Maximising returns from your recruitment efforts. Some tips from our team.
11 May 2023 by Justin Rush
Northern Ireland has essentially reached full employment in Spring of 2023, recent statistics state that 2.4% of the workforce is unemployed. If you look at trends for professional disciplines within finance, technology, legal, compliance, HR, Marketing, etc. you will see that an under-supply of talent exists locally. At present, recruiting the best possible candidates is harder than ever.
At Abacus, our team has many years of experience finding, engaging, and advising a range of people across many industry segments. We have been in a unique position, able to gather direct feedback from professionals during the time they seek to change jobs. Here are some points we would advise our clients to consider before commencing their hiring process.
1 – Benchmark your offering before going to market – Stuart John
The last 18 months have seen a huge change in salaries, benefits, working models and ways of working. Things have definitely changed significantly. Go on-line and see what other employers are offering the candidates you are seeking to employ. Which similar jobs would you apply to and why?
2 – Understand your target audience – Hannah Bishop
Attitudes and behaviours have changed in this post-Covid world. More junior candidates, those who have only known work life since 2020, will have a different perspective and requirement from a job than more experienced candidates. You need to tailor your offering and messaging to the audience accordingly.
3 – Be transparent about salary, benefits and reward items – Catherine Foy
Listing a position without a reference to salary and benefits is a big mistake. ‘Competitive’ or ‘Negotiable on experience’ does not cut it. Candidates are three times more likely to apply for a job that clearly lists reward on offer.
4 – Job Adverts are not the place to put Job Descriptions and Person Specifications – Nicky Strutt
The best job advertisements entice potential candidates to make contact or find out more, they make it easy to apply. These adverts tell a story about an organisation’s leadership, culture and values, the reasons they are hiring and where the person appointed fits into their plans. Don’t fall into the trap of listing requirements.
5 – Seek to engage first, interview second – Leon McHugh
Soft skills like communication, teamworking, problem-solving, etc. tend to define to whom a job offer is made. If your candidate pool is all of a similar professional level, it is better to meet them informally first. At this point, you can assess these skills before digging down on the technical. Why do this?

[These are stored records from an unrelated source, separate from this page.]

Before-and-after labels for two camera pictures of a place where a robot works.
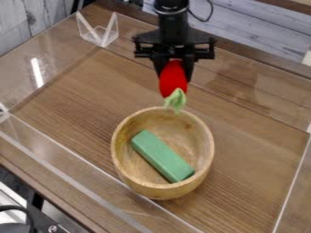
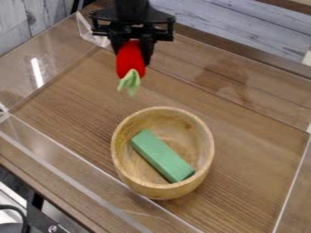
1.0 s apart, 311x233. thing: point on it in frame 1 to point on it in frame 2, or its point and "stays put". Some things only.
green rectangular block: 160,157 stays put
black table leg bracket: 43,223 stays put
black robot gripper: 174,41 to 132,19
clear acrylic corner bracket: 99,35 stays put
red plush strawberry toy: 174,83 to 130,65

Simple, candidates prefer a ‘meet and greet’ to a panel interview as their first experience of your business = less drop outs.

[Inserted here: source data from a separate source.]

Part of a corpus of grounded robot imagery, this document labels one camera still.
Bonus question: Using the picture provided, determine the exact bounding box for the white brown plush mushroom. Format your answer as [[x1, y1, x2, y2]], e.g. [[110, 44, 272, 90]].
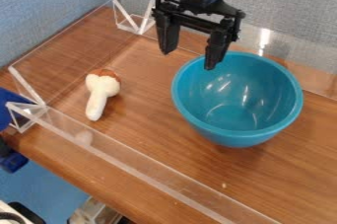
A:
[[86, 68, 122, 121]]

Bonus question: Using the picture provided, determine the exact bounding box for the clear acrylic barrier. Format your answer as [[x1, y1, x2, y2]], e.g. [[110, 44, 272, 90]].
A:
[[6, 102, 281, 224], [112, 0, 337, 102], [8, 0, 116, 103]]

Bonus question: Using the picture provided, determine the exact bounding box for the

6 – It will take longer than you think to appoint – Marc Norton
Not what you want to hear but it is the truth. With significant time needed to find and engage with your target audience, through to (now very common) extended notice periods, it can take 4-5 months to have the ideal candidate arrive on site. Planning is essential.

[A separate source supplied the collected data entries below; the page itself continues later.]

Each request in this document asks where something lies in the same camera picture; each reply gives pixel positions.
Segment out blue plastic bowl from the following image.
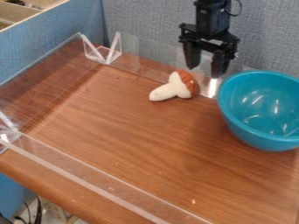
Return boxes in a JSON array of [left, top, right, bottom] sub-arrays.
[[217, 70, 299, 151]]

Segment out wooden shelf box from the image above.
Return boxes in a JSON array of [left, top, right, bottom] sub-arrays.
[[0, 0, 69, 32]]

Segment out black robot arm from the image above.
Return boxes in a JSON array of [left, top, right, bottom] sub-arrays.
[[178, 0, 238, 79]]

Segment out clear acrylic front barrier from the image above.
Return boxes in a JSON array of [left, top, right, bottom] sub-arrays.
[[0, 111, 212, 224]]

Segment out black floor cables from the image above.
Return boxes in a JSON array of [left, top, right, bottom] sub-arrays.
[[0, 195, 44, 224]]

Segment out white brown toy mushroom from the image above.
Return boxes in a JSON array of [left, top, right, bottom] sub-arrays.
[[149, 70, 200, 102]]

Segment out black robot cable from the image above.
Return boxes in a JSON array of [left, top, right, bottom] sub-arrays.
[[225, 0, 242, 18]]

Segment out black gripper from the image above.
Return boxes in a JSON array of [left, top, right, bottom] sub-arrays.
[[178, 23, 238, 79]]

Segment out clear acrylic corner bracket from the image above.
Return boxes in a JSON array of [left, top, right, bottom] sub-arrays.
[[80, 31, 122, 65]]

7 – You need multiple resources to gain significant responses – Andy Harrison
Gone are the days when a job advert on a few websites would garner enough of a response to make an appointment. You need passive and active means at your disposal to find the best talent. After all, approximately 25% of candidates are actively seeking to change jobs at any given time. Can you afford to ignore the other 75%?
8 – Personalise the candidate journey – Colin McAlinden
All responses to your requirement must be acted upon within 24 hours of expressed interest. Do not wait until Friday and see what has come in. Treat every application as the only application, provide information promptly on timescales and process, encourage inquiries, and be open to engaging with the candidate informally.
9 – Senior personnel need to be involved early – Alan Braithwaite
Every appointment is important, so be sure to have a Senior person from your business involved in the process at an early stage. It could start with a very simple email, thanking the person for their interest and letting them know they look forward to meeting them to discuss the opportunity.
10 – Maximise the value from your recruitment partner – Damian Farrell
Recruitment agency staff are a valuable source of information. They see trends in the market as they develop, they can comment on the viability of planned tactics, and they have access to multiple resources in order to undertake desk-based research. All of this and more, are available and free of charge for their clients – why not take advantage of it?
I hope these tips help inform your efforts and result in better returns from your recruitment activity. Unfortunately, recruiting staff, like many other tasks, requires consistent and ongoing effort. I have been recruiting for more than 25 years, there is no ‘magic bullet’ as far as I am aware.